On Fri, 9 Feb 2001, John S. Denker wrote

At 08:12 AM 2/9/01 -0500, Ludwik Kowalski wrote:

1) Is it appropriate to perform simple averaging for usual
cylindrical cells (dr=const)?


and went on to give the essential theory. To put it into practice
here's what I did (and, I assume, what others are doing as well.)

The key difference is the first derivative term in the cylindrical
Laplacian which involves r itself. This means that we need a
radial coordinate which can be simply generated as an index along
the side of the "universe."

27 ^ (+ r direction)
26 |
25 c
24 d a b -> (+z direction
23 e
21 <-(radial index)

The derivatives at the position of cell a are then numerically
implemented as follows:

Laplacian (V) = (c+e-2a) + (c-e)/(2*r_a) + (b+d-2a)

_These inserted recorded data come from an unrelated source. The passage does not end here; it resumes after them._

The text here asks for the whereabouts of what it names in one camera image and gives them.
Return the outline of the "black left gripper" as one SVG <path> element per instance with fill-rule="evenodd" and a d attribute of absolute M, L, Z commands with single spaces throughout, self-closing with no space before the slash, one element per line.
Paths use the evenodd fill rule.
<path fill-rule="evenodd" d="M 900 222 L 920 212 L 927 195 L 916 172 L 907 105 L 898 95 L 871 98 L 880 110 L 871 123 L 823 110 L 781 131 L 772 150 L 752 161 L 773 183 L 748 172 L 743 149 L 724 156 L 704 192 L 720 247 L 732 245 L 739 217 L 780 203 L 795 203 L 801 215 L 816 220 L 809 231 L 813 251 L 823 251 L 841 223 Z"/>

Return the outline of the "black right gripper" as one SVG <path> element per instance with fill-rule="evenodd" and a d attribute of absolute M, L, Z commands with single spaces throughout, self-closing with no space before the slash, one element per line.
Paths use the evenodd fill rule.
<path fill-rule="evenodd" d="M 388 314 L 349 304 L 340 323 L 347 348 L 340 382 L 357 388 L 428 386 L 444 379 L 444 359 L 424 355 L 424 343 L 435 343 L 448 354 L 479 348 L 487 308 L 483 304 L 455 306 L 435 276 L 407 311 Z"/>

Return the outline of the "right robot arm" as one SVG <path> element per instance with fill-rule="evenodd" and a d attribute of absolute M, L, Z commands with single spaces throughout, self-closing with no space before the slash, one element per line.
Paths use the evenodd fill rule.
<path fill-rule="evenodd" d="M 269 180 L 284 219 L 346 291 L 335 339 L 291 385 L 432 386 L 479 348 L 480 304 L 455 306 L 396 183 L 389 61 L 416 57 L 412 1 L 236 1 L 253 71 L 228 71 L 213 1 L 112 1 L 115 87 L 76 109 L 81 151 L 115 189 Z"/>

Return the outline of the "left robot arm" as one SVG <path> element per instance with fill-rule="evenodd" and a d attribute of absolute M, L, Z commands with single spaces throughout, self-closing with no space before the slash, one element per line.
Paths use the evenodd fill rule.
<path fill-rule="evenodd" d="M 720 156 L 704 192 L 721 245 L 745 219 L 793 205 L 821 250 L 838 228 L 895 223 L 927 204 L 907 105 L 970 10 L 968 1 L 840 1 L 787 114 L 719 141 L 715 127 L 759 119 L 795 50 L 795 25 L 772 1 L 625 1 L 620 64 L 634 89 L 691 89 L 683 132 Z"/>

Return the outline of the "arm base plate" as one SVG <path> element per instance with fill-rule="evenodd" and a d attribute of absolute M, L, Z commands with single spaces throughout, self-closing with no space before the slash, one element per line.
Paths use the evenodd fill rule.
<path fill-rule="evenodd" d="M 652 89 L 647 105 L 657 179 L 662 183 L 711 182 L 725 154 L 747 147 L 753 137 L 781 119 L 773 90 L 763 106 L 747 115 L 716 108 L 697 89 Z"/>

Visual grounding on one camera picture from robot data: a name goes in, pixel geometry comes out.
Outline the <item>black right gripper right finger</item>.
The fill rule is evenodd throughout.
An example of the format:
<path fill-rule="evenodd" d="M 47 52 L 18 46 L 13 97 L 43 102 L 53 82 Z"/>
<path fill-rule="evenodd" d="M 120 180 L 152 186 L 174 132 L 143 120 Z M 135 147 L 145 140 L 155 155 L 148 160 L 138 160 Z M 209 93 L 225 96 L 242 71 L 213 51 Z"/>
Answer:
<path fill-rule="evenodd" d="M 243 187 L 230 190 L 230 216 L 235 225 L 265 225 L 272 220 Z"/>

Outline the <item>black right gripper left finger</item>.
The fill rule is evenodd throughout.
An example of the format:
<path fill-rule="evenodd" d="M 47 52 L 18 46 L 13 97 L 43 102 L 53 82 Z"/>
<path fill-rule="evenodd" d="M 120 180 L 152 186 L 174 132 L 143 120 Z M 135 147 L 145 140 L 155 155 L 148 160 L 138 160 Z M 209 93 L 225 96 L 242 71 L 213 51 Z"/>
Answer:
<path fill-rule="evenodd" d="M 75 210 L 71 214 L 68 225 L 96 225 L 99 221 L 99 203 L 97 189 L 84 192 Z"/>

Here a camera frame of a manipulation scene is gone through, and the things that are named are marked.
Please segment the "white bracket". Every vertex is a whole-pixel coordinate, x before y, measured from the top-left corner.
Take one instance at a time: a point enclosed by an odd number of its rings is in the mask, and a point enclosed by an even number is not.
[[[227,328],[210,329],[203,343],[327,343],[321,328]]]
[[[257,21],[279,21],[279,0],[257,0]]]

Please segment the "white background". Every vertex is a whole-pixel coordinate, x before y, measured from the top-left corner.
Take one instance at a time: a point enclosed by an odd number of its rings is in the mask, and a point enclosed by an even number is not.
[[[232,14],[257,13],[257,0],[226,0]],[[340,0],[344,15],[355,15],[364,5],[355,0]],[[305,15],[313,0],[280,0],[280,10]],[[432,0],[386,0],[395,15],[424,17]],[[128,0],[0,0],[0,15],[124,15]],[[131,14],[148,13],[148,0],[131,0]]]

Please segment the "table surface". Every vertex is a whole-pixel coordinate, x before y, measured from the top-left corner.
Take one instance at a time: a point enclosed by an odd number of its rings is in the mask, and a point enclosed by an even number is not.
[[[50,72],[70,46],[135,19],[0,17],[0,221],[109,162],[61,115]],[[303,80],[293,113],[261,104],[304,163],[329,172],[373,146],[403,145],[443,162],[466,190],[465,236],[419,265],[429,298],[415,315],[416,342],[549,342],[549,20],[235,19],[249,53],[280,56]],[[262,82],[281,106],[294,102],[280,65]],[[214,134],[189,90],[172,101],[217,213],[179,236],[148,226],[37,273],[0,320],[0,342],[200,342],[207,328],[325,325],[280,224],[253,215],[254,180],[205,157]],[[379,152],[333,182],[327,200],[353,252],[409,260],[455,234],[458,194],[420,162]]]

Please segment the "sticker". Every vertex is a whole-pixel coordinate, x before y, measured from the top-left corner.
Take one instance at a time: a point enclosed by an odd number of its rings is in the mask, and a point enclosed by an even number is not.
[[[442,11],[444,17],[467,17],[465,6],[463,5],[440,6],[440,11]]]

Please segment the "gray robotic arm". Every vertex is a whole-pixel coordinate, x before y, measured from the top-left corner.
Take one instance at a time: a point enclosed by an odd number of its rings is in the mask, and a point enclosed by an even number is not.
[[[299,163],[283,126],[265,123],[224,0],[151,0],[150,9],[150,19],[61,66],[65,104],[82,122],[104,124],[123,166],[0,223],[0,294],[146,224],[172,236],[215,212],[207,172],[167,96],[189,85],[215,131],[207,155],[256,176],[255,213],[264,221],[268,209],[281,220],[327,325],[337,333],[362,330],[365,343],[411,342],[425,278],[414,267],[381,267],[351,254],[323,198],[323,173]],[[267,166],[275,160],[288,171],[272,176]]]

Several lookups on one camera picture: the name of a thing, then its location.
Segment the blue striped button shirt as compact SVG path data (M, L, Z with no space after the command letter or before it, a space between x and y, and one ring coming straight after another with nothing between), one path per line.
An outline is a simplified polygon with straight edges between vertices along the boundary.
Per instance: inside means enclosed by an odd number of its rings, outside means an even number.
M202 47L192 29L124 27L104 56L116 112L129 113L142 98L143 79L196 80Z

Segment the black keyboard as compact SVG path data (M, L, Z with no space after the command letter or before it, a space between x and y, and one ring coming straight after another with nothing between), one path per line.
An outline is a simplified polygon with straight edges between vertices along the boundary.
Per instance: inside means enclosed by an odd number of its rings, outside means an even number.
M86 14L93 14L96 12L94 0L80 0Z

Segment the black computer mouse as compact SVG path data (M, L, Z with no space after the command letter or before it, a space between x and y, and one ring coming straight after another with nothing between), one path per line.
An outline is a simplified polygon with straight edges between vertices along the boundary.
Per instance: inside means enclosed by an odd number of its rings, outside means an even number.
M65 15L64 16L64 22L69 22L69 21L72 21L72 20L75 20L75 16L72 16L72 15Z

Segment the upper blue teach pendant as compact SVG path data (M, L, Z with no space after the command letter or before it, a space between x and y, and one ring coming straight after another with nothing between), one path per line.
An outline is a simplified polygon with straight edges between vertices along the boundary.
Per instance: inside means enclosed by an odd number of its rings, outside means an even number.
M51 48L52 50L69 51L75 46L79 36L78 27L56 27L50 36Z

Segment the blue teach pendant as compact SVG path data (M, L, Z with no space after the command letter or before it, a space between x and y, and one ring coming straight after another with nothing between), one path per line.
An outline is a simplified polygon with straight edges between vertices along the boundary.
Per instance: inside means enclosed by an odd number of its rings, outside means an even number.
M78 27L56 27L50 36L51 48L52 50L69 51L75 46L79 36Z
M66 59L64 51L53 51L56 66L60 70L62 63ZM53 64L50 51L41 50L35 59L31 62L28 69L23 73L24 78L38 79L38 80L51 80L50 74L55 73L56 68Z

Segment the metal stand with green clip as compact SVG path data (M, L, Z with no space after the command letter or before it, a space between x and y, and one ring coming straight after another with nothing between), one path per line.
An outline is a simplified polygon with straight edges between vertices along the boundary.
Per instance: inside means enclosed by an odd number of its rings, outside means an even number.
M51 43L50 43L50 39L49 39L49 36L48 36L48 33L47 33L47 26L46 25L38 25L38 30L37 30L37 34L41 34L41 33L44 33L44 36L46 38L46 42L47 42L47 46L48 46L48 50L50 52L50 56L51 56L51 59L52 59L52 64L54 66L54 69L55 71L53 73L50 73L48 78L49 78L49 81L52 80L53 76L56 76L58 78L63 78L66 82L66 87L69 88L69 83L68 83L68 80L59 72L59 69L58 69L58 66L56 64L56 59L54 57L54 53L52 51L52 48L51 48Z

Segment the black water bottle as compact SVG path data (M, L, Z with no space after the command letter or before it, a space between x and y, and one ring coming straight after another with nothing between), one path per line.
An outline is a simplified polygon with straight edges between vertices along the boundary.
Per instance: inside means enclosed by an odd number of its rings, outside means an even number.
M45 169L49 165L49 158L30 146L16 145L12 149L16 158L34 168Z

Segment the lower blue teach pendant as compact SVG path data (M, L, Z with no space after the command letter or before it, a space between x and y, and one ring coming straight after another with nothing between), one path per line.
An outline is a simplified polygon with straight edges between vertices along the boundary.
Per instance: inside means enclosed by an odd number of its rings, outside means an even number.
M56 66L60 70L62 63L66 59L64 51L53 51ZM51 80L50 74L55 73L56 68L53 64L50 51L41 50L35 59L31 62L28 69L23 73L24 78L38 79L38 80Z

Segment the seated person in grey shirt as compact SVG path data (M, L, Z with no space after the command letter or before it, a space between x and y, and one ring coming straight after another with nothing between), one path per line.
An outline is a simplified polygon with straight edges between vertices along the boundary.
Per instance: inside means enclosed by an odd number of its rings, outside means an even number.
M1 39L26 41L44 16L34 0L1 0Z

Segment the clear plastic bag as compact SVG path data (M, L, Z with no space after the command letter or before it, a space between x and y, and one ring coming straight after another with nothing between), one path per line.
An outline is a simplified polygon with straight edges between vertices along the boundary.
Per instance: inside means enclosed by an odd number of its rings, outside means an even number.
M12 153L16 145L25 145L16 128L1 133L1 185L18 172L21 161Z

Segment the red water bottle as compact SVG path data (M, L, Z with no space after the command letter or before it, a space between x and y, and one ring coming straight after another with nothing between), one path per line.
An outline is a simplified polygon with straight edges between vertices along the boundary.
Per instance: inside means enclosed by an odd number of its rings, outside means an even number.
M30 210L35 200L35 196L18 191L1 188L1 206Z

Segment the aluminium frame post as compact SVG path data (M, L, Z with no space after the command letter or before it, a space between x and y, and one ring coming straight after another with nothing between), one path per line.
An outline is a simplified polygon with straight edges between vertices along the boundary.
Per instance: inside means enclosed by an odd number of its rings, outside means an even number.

which corresponds respectively to the terms in John D's

... the Laplacian is ...
(d/dr)^2 + (1/r) (d/dr) + (d/dz)^2.

where r_a is the radial index for cell a. Setting the Laplacian =
0 and solving for a we get

a = (b+c+d+e)/4 + (c-e)/(2*r_a)

The only difference from the usual Cartesian implementation is the
last term which becomes progressively less importan (as one should
expect) as r gets bigger.

Once the calculation is finished, finding the Laplacian for those
cells whose value was specified as a part of the boundary
condition gives the charge density (times some appropriate
constant) in those cells.

John Mallinckrodt
Cal Poly Pomona